The Women’s Philanthropy Institute at the Center on Philanthropy at Indiana University annually awards the $2,500, one-year fellowship to support research and dissertation writing that contributes to understanding of women’s philanthropy or gender differences in philanthropic behavior. WPI created the doctoral dissertation fellowship in 2009 to expand research about women’s philanthropy and/or gender differences in philanthropic behavior.
Pieper is the third recipient of the fellowship. Deborah Skolnick Einhorn received the award in 2009 for her dissertation, “Power of the Purse: Jewish Women’s Philanthropy and Social Change.” Laura Gee won the fellowship in 2010 for her dissertation on a series of studies designed to better understand how donors, especially women, choose among volunteering, fundraising, and monetary donations as their preferred means of participating in philanthropy.
“Brent’s research is the first cross-institutional study of women’s philanthropy initiatives at universities. It builds on previous studies about the impact of such networks on women’s giving at individual institutions,” said Dr. Debra Mesch, WPI director and professor of philanthropic studies and public and nonprofit management at Indiana University - Purdue University Indianapolis. “His work will help fundraisers for all types of nonprofits nationwide understand how best to engage the increasing number of women interested in philanthropy.”

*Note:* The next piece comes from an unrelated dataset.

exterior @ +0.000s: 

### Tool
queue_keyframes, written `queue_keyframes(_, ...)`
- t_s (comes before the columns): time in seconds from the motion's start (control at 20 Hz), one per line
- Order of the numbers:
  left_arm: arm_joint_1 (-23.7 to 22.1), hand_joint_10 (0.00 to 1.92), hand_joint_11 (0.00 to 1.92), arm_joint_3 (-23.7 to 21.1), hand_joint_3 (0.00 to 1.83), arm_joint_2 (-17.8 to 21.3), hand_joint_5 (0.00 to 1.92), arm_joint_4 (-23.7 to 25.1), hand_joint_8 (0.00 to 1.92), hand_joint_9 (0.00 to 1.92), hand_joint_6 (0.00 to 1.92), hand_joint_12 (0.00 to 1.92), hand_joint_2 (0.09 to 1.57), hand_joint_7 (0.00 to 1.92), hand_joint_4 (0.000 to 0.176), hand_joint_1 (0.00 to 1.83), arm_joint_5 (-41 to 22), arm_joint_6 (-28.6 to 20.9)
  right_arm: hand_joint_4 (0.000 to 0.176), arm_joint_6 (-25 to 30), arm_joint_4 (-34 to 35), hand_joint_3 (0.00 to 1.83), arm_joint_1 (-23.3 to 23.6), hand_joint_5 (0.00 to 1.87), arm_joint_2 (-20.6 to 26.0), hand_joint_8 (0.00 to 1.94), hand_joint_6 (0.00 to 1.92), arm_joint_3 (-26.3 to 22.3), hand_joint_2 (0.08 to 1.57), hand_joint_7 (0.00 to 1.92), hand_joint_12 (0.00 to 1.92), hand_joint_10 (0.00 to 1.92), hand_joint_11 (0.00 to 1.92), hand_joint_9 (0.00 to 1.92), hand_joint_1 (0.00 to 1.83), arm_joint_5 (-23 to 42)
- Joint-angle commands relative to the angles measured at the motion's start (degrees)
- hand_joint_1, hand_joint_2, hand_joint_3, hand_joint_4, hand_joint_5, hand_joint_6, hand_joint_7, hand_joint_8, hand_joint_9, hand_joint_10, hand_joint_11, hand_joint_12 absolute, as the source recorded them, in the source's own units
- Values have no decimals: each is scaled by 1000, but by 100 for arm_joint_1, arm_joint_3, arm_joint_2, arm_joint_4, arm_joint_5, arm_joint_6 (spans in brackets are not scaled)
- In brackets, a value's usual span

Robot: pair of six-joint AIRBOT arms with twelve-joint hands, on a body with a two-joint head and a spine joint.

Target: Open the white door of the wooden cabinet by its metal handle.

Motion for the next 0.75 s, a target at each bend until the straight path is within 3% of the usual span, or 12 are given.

“This study will add to a growing body of knowledge that is significant to the future of philanthropy,” Pieper says. “The impact women have on private giving to higher education cannot be understated. My hope is that the study will generate new ways to measure the impact of women-in-philanthropy programs at colleges and universities.”
Pieper, who is Assistant Vice President for Advancement at Cleveland State University, will share his research at the “Optimizing Your Donor Base: the Power of Women’s Philanthropy Programs” conference October 29-30 in Washington, DC. The conference is presented by the Council for Advancement and Support of Education and the Women’s Philanthropy Institute.
“Brent’s research will inform professional fundraising practice in substantive ways,” Mesch says. “As institutions seek to engage more alumni in giving, Brent’s findings provide sound guidance for cultivating and stewarding women, who continue to be an increasing percentage of current students and alumni of colleges and universities.”